● PROBLEM STATEMENT
Return every record in full. Match each one exactly.

DATA FOR REVIEW START

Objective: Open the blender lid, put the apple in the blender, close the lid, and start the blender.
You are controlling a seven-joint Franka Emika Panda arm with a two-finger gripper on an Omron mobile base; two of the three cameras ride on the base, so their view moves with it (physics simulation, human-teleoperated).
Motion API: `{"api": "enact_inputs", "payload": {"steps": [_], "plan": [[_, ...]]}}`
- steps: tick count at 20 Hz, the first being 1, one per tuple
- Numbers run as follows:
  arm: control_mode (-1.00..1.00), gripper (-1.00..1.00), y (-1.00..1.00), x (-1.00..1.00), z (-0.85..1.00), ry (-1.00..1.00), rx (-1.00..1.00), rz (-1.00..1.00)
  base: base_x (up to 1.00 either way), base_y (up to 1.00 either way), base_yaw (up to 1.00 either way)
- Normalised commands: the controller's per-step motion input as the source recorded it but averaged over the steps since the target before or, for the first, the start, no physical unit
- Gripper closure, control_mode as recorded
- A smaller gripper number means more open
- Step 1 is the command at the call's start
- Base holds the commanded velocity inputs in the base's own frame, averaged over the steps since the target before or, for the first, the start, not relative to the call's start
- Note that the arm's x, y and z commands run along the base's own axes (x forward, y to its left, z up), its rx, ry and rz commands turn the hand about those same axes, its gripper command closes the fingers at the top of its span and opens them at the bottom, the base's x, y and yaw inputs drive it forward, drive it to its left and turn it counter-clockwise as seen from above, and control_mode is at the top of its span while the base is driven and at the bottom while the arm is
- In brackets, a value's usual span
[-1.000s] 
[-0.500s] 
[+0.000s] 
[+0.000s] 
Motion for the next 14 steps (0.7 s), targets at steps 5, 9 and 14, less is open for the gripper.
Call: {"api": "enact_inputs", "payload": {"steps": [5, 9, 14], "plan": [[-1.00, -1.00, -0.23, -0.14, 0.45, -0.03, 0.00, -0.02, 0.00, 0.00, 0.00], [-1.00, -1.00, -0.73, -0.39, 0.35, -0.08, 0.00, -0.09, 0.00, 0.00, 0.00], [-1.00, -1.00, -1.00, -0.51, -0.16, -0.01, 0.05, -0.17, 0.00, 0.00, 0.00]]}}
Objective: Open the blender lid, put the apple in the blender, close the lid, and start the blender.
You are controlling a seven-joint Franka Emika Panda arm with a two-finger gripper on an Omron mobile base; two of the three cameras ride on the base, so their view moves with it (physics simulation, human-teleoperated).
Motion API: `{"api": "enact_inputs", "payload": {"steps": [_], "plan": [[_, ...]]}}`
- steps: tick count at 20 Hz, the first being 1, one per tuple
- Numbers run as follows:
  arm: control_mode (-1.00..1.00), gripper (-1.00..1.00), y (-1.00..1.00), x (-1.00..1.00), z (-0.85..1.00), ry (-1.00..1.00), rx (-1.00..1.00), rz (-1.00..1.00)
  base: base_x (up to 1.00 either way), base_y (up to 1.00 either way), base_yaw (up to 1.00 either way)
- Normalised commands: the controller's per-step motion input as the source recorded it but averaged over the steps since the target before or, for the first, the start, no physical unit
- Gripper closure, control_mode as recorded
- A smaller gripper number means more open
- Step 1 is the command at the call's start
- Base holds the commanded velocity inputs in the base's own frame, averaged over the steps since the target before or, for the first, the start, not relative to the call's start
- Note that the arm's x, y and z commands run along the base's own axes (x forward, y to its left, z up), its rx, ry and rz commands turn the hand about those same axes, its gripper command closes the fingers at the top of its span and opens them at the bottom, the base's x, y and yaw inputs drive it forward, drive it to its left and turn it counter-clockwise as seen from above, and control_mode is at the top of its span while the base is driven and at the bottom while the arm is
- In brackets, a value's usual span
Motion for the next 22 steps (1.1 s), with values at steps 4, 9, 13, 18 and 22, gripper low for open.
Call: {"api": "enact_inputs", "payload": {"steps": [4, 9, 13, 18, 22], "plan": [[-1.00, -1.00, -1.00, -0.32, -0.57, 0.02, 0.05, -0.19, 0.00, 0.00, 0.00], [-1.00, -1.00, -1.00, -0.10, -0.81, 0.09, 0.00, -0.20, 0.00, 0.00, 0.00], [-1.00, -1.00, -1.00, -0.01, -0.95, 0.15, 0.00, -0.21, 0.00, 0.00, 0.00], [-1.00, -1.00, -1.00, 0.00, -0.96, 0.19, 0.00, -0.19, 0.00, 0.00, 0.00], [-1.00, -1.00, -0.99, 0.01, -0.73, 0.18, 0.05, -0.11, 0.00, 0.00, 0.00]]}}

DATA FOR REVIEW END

● SOLUTION TO THE EXERCISE
Objective: Open the blender lid, put the apple in the blender, close the lid, and start the blender.
You are controlling a seven-joint Franka Emika Panda arm with a two-finger gripper on an Omron mobile base; two of the three cameras ride on the base, so their view moves with it (physics simulation, human-teleoperated).
Motion API: `{"api": "enact_inputs", "payload": {"steps": [_], "plan": [[_, ...]]}}`
- steps: tick count at 20 Hz, the first being 1, one per tuple
- Numbers run as follows:
  arm: control_mode (-1.00..1.00), gripper (-1.00..1.00), y (-1.00..1.00), x (-1.00..1.00), z (-0.85..1.00), ry (-1.00..1.00), rx (-1.00..1.00), rz (-1.00..1.00)
  base: base_x (up to 1.00 either way), base_y (up to 1.00 either way), base_yaw (up to 1.00 either way)
- Normalised commands: the controller's per-step motion input as the source recorded it but averaged over the steps since the target before or, for the first, the start, no physical unit
- Gripper closure, control_mode as recorded
- A smaller gripper number means more open
- Step 1 is the command at the call's start
- Base holds the commanded velocity inputs in the base's own frame, averaged over the steps since the target before or, for the first, the start, not relative to the call's start
- Note that the arm's x, y and z commands run along the base's own axes (x forward, y to its left, z up), its rx, ry and rz commands turn the hand about those same axes, its gripper command closes the fingers at the top of its span and opens them at the bottom, the base's x, y and yaw inputs drive it forward, drive it to its left and turn it counter-clockwise as seen from above, and control_mode is at the top of its span while the base is driven and at the bottom while the arm is
- In brackets, a value's usual span
[-1.000s] 
[-0.500s] 
[+0.000s] 
[+0.000s] 
Motion for the next 14 steps (0.7 s), targets at steps 5, 9 and 14, less is open for the gripper.
Call: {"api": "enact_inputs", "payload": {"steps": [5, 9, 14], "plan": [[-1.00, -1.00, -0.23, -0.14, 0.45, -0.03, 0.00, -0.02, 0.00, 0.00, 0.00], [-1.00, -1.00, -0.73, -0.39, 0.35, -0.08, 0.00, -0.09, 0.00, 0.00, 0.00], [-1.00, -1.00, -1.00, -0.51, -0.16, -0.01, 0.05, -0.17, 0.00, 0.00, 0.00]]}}
Objective: Open the blender lid, put the apple in the blender, close the lid, and start the blender.
You are controlling a seven-joint Franka Emika Panda arm with a two-finger gripper on an Omron mobile base; two of the three cameras ride on the base, so their view moves with it (physics simulation, human-teleoperated).
Motion API: `{"api": "enact_inputs", "payload": {"steps": [_], "plan": [[_, ...]]}}`
- steps: tick count at 20 Hz, the first being 1, one per tuple
- Numbers run as follows:
  arm: control_mode (-1.00..1.00), gripper (-1.00..1.00), y (-1.00..1.00), x (-1.00..1.00), z (-0.85..1.00), ry (-1.00..1.00), rx (-1.00..1.00), rz (-1.00..1.00)
  base: base_x (up to 1.00 either way), base_y (up to 1.00 either way), base_yaw (up to 1.00 either way)
- Normalised commands: the controller's per-step motion input as the source recorded it but averaged over the steps since the target before or, for the first, the start, no physical unit
- Gripper closure, control_mode as recorded
- A smaller gripper number means more open
- Step 1 is the command at the call's start
- Base holds the commanded velocity inputs in the base's own frame, averaged over the steps since the target before or, for the first, the start, not relative to the call's start
- Note that the arm's x, y and z commands run along the base's own axes (x forward, y to its left, z up), its rx, ry and rz commands turn the hand about those same axes, its gripper command closes the fingers at the top of its span and opens them at the bottom, the base's x, y and yaw inputs drive it forward, drive it to its left and turn it counter-clockwise as seen from above, and control_mode is at the top of its span while the base is driven and at the bottom while the arm is
- In brackets, a value's usual span
Motion for the next 22 steps (1.1 s), with values at steps 4, 9, 13, 18 and 22, gripper low for open.
Call: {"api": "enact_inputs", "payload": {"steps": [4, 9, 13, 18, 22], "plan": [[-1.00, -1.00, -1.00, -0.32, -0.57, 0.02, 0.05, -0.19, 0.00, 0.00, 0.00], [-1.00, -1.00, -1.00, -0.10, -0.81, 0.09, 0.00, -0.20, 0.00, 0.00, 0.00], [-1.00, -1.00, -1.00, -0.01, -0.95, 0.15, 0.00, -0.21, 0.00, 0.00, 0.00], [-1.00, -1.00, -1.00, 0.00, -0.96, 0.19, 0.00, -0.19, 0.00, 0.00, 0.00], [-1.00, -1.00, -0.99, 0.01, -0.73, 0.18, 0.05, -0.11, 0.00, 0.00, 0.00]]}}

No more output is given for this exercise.